It depends on the Work request queue size
and Work request queue full action
, settings. If there are no available threads in the pool, then requests will be queued till the queue size is reached. Then it depends on the action, which might be Block
or Fail
.
would I have any improvement adopting a JMS Queue solution
Depends on your needs. Here are some pros/cons JMS solution.
Pros:
- Persistence - if using JMS your asynchronous task can be persistent, so in case of the server failure you will not lost them, and will be processed after restart or by other cluster member.
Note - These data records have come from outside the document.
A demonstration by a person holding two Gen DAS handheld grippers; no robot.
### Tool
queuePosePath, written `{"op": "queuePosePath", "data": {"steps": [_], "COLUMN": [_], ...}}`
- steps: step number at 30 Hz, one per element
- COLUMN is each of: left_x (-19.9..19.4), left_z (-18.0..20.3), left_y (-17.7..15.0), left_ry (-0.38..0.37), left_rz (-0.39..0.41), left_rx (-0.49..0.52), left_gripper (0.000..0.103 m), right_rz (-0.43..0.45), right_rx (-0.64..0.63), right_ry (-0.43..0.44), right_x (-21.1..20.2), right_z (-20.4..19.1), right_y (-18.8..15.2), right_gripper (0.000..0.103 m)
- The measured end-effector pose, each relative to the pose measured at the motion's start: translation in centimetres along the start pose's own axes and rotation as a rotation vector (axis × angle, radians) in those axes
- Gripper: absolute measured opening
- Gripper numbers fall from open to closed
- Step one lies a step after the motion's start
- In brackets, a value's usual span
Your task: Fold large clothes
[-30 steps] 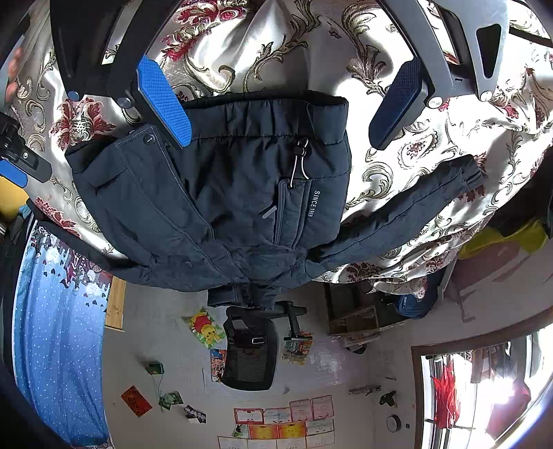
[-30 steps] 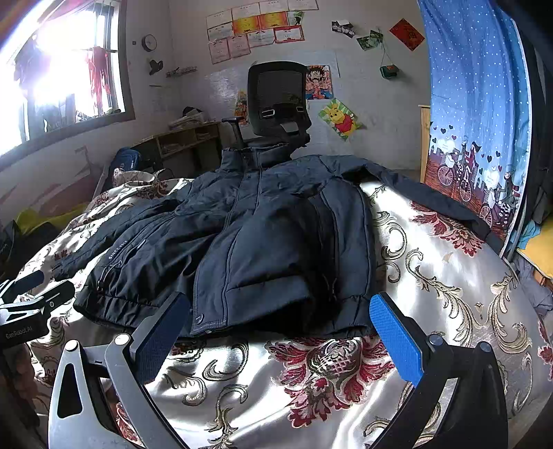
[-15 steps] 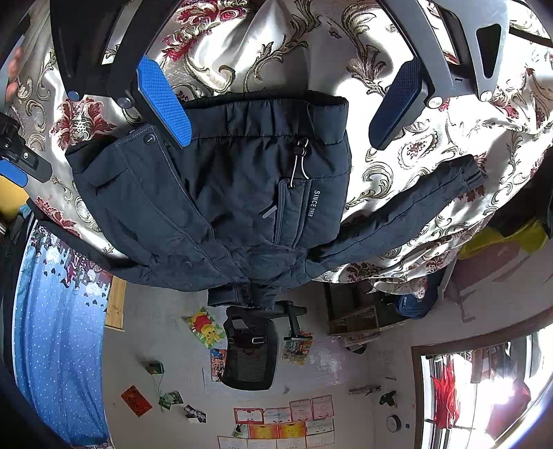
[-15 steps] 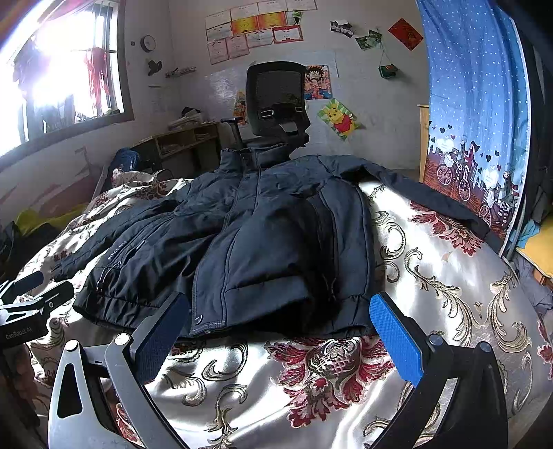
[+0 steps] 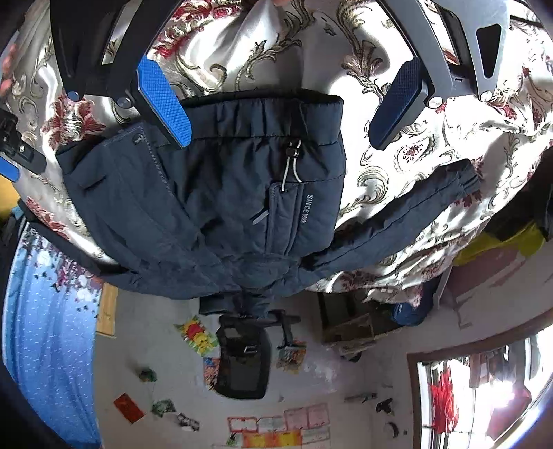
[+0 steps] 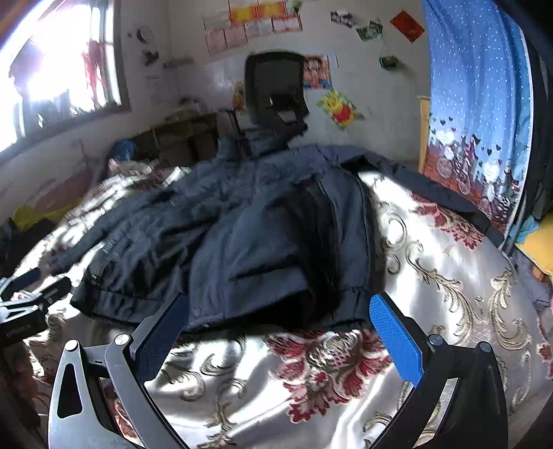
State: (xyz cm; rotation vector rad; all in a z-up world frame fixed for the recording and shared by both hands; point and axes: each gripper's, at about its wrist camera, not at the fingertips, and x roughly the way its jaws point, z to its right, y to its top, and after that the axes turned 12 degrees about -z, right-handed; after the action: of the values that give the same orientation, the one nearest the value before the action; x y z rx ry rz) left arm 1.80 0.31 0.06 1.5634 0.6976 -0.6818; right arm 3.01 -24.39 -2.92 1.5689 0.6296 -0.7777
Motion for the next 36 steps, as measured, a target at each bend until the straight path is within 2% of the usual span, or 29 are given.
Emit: {"op": "queuePosePath", "data": {"steps": [5, 6, 10, 16, 19, 24, 32, 36], "left_x": [1.6, 1.9, 2.2, 3.1, 4.4, 8.3, 15.4, 18.0], "left_z": [-0.2, -0.4, -0.9, 0.0, 1.3, 4.8, 10.5, 14.1], "left_y": [3.0, 4.4, 7.6, 13.4, 16.1, 20.5, 24.7, 27.1], "left_ry": [0.005, 0.004, -0.005, 0.014, 0.014, -0.035, -0.052, -0.091], "left_rz": [-0.051, -0.059, -0.062, -0.057, -0.071, -0.096, -0.109, -0.080], "left_rx": [-0.044, -0.066, -0.107, -0.108, -0.072, 0.027, 0.202, 0.237], "left_gripper": [0.103, 0.103, 0.103, 0.103, 0.103, 0.103, 0.103, 0.103], "right_rz": [-0.009, -0.007, 0.004, 0.027, 0.040, 0.008, 0.019, 0.054], "right_rx": [0.002, 0.002, 0.009, 0.044, 0.092, 0.253, 0.706, 0.879], "right_ry": [-0.079, -0.091, -0.146, -0.161, -0.143, -0.084, -0.010, 0.104], "right_x": [0.7, 0.8, 1.3, 2.2, 3.0, 6.0, 11.3, 12.8], "right_z": [0.1, 0.2, 0.9, 3.1, 4.8, 9.4, 17.7, 19.9], "right_y": [2.0, 2.5, 4.5, 8.1, 9.6, 11.4, 10.8, 10.1], "right_gripper": [0.102, 0.102, 0.102, 0.102, 0.102, 0.102, 0.102, 0.102]}}
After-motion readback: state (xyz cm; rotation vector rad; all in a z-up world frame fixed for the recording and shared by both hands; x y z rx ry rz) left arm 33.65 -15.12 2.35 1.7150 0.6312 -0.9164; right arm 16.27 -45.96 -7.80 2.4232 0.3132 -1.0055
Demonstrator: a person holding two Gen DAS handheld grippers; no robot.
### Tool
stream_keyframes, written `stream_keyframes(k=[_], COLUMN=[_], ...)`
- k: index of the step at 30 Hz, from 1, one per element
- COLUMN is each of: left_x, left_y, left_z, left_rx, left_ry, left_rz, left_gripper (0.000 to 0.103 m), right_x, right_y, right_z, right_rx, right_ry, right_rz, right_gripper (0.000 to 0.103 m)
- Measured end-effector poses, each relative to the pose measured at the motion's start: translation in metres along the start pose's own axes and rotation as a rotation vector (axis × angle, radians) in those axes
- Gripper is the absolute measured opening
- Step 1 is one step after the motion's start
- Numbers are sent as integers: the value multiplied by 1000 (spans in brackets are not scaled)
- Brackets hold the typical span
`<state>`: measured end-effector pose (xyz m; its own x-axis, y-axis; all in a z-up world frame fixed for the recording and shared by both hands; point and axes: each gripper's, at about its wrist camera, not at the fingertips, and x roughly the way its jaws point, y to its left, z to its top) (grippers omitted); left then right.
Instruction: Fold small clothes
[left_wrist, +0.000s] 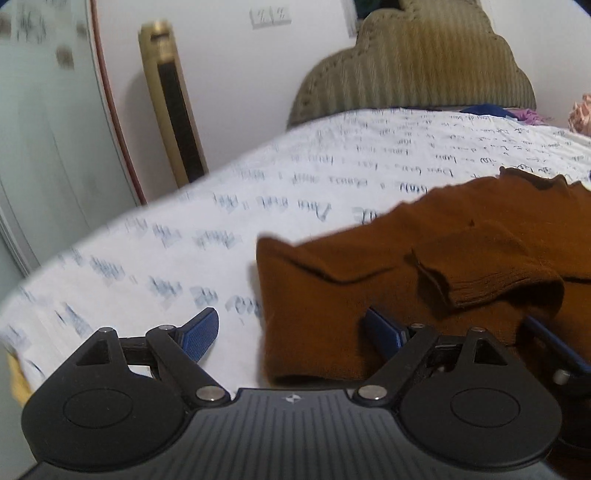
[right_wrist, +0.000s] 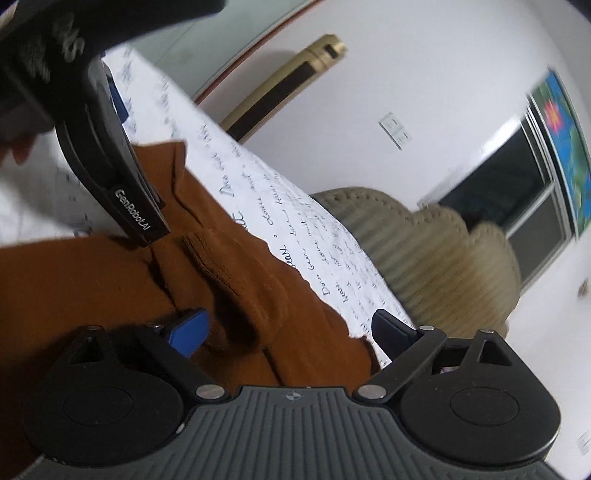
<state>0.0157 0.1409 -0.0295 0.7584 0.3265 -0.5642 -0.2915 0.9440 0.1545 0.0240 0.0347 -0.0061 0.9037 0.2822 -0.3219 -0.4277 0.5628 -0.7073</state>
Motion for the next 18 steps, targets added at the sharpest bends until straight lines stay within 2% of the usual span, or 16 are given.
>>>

EJB async queue is held only in memory, so tasks in queue are lost in case of failure.
- Scalability - if you put tasks to the queue, they might be concurrently processed by many servers in the cluster, not limited to single JVM
- Expiration and priorities - you can define different expiration time or priorities for your messages.
Cons:
- More complex application - you will need to implement MDB to process your tasks.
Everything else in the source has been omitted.